======== DATA SECTION
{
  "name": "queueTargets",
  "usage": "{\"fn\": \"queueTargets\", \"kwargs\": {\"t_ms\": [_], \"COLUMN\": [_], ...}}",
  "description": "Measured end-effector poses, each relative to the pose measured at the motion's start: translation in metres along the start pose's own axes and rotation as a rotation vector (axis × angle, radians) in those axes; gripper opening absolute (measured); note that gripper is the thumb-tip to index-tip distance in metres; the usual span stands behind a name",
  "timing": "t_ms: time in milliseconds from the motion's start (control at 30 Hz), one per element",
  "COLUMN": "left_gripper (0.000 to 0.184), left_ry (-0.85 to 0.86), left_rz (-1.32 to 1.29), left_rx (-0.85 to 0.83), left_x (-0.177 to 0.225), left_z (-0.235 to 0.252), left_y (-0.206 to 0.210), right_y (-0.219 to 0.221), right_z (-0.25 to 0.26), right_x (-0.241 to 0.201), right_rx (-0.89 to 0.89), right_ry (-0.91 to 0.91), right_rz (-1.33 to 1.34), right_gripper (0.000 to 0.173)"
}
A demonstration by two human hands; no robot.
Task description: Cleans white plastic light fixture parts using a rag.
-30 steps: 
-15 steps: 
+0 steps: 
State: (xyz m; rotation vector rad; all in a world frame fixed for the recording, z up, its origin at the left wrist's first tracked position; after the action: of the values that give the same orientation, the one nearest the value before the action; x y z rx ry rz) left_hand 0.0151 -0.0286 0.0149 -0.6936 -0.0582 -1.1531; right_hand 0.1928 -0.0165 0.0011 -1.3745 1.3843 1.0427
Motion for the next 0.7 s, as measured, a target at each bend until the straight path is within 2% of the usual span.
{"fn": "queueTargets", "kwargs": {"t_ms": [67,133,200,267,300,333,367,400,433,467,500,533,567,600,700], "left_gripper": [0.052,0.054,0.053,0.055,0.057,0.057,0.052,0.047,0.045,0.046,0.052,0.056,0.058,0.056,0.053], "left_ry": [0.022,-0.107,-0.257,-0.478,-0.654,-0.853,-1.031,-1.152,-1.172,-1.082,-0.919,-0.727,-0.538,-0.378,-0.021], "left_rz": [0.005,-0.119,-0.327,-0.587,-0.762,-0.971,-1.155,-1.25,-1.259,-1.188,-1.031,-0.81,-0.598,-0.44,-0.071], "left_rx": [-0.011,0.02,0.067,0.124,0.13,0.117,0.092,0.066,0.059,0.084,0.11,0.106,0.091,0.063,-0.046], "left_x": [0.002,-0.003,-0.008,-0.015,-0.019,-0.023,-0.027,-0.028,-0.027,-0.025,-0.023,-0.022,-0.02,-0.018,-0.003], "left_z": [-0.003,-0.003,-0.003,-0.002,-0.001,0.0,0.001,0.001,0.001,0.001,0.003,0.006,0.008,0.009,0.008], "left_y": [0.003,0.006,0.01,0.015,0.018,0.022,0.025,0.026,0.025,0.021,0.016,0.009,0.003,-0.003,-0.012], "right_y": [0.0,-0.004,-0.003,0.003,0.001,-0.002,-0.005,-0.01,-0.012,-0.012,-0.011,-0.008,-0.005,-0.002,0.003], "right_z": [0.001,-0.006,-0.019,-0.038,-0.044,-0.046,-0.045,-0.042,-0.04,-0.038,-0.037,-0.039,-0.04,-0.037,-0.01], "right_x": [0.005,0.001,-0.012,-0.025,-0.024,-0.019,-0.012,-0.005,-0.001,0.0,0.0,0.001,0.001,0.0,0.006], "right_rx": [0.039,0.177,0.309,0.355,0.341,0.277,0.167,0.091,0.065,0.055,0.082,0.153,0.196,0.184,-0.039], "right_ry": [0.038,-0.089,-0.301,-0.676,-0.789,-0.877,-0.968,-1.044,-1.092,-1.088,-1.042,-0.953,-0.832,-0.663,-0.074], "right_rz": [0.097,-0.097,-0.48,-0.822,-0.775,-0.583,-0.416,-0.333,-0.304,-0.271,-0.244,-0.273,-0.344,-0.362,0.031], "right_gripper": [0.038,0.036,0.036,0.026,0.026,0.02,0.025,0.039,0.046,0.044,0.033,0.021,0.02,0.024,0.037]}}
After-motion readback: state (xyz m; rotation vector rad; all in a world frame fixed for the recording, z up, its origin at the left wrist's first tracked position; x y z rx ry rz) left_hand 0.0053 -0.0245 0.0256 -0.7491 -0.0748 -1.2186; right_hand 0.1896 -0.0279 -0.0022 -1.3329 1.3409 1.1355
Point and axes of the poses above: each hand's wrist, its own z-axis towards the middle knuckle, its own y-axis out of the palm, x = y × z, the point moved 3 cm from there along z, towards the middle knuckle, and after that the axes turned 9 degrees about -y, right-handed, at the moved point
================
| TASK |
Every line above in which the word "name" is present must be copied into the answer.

| RESPONSE BELOW |
  "name": "queueTargets",
  "description": "Measured end-effector poses, each relative to the pose measured at the motion's start: translation in metres along the start pose's own axes and rotation as a rotation vector (axis × angle, radians) in those axes; gripper opening absolute (measured); note that gripper is the thumb-tip to index-tip distance in metres; the usual span stands behind a name",

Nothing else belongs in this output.